Items listed in a dataset
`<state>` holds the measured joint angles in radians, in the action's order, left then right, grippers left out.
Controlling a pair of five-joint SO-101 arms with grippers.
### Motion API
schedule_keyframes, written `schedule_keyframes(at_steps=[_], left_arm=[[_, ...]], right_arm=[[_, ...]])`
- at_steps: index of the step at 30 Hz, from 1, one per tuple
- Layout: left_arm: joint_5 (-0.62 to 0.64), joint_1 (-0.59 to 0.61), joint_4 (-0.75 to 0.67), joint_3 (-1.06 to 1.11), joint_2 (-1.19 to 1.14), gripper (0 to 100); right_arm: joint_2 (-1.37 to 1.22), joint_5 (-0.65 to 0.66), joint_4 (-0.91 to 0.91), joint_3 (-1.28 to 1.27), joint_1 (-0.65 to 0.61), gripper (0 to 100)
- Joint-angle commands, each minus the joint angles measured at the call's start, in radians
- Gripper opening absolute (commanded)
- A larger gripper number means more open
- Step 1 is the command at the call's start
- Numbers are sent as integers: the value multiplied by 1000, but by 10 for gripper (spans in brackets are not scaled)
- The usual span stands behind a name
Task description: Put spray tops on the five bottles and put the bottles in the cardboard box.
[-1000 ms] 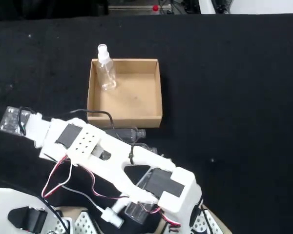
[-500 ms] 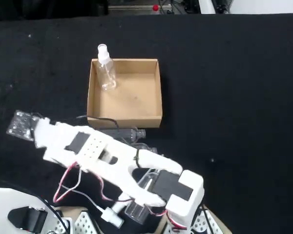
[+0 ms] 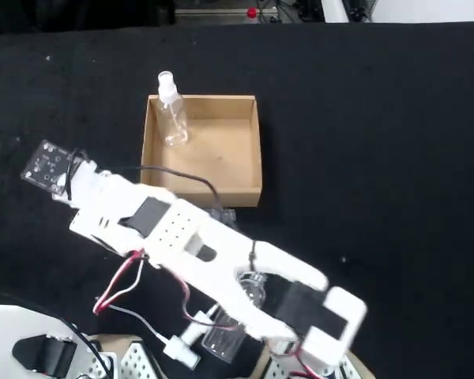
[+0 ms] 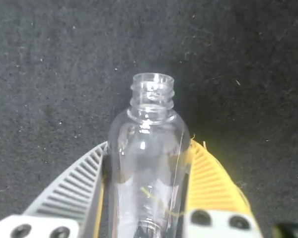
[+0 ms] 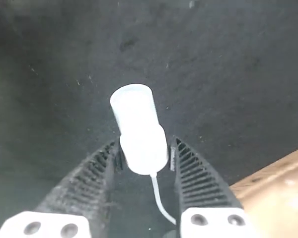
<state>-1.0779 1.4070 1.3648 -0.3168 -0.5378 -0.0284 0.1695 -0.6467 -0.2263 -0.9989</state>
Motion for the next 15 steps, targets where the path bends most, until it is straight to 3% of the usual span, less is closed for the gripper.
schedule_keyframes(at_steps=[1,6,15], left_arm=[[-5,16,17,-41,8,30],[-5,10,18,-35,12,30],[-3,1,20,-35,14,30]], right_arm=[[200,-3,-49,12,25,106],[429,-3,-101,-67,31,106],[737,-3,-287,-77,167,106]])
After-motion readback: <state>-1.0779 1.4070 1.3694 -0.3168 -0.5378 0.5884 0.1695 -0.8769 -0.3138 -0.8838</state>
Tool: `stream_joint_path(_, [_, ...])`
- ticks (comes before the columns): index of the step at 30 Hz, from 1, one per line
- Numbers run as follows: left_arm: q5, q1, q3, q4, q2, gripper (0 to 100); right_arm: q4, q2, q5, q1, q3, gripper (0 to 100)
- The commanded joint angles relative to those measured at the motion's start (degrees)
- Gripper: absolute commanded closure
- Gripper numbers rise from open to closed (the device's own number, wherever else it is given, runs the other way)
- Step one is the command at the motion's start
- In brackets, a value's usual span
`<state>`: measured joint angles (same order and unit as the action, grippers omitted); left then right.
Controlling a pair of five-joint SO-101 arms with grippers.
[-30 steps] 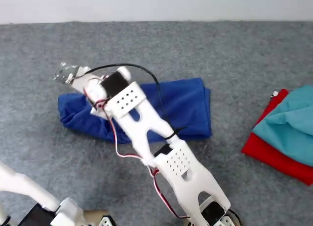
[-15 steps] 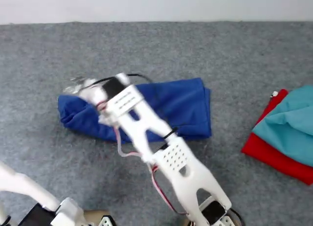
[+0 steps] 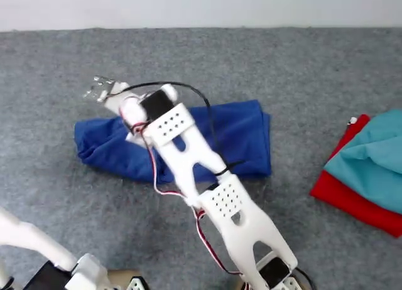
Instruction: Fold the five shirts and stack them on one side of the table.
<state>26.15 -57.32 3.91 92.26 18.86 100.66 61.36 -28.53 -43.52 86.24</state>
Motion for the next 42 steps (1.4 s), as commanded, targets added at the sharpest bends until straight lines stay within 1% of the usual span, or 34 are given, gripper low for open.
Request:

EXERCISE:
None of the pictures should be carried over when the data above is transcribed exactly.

SOLUTION FOR THIS EXERCISE:
`<state>` holds the measured joint angles in radians, in the action's order, left then right, grippers left out.
Controlling a pair of five-joint SO-101 arms with grippers.
### Motion API
schedule_keyframes, written `schedule_keyframes(at_steps=[_], left_arm=[[_, ...]], right_arm=[[_, ...]])`
- at_steps: index of the step at 30 Hz, from 1, one per tuple
- Layout: left_arm: joint_5 (-0.62 to 0.64), joint_1 (-0.59 to 0.61), joint_4 (-0.75 to 0.67), joint_3 (-1.06 to 1.11), joint_2 (-1.19 to 1.14), gripper (0 to 100); right_arm: joint_2 (-1.37 to 1.22), joint_5 (-0.65 to 0.66), joint_4 (-0.91 to 0.91), joint_3 (-1.28 to 1.27), joint_1 (-0.65 to 0.61), gripper (0 to 100)
- Joint-angle commands, each minus the joint angles measured at the call's start, in radians
- Gripper opening absolute (commanded)
- A larger gripper number means more open
- Step 1 is the command at the call's start
- Numbers are sent as integers: the value multiplied by 1000, but by 10 for gripper (spans in brackets are not scaled)
- The usual span stands behind a name
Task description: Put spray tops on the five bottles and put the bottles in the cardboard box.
[-1000 ms] 
[-500 ms] 
[+0 ms] 
[+0 ms] 
[+0 ms] 
<state>-1.0779 1.4070 1.3648 -0.3168 -0.5378 -0.0284 0.1695 -0.6467 -0.2263 -0.9989</state>
Motion for the next 15 steps, targets where the path bends most, until it is straight to 3% of the usual span, less is closed for the gripper.
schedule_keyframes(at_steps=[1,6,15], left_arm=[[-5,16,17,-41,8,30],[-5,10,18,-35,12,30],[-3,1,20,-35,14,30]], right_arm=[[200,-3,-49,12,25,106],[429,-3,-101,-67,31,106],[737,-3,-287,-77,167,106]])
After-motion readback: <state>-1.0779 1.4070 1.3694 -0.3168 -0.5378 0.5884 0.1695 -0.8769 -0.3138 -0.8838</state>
Tool: `stream_joint_path(_, [_, ...])`
- ticks (comes before the columns): index of the step at 30 Hz, from 1, one per line
- Numbers run as follows: left_arm: q5, q1, q3, q4, q2, gripper (0 to 100); right_arm: q4, q2, q5, q1, q3, gripper (0 to 100)
- The commanded joint angles relative to those measured at the motion's start (degrees)
- Gripper: absolute commanded closure
- Gripper numbers rise from open to closed (the device's own number, wherever else it is given, runs the other way)
- Step one is the command at the motion's start
- In brackets, a value's usual span
`<state>`: measured joint angles (same order and unit as the action, grippers omitted); left then right.
Controlling a pair of five-joint SO-101 arms with grippers.
[-30 steps] 
[-15 steps] 
[+0 steps] 
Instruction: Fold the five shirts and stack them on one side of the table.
<state>26.15 -57.32 3.91 92.26 18.86 100.66 61.36 -28.53 -43.52 86.24</state>
Motion for the next 42 steps (1.4 s), as commanded, targets added at the sharpest bends until straight lines stay within 1% of the usual span, or 34 are given, gripper low for open.
Request:

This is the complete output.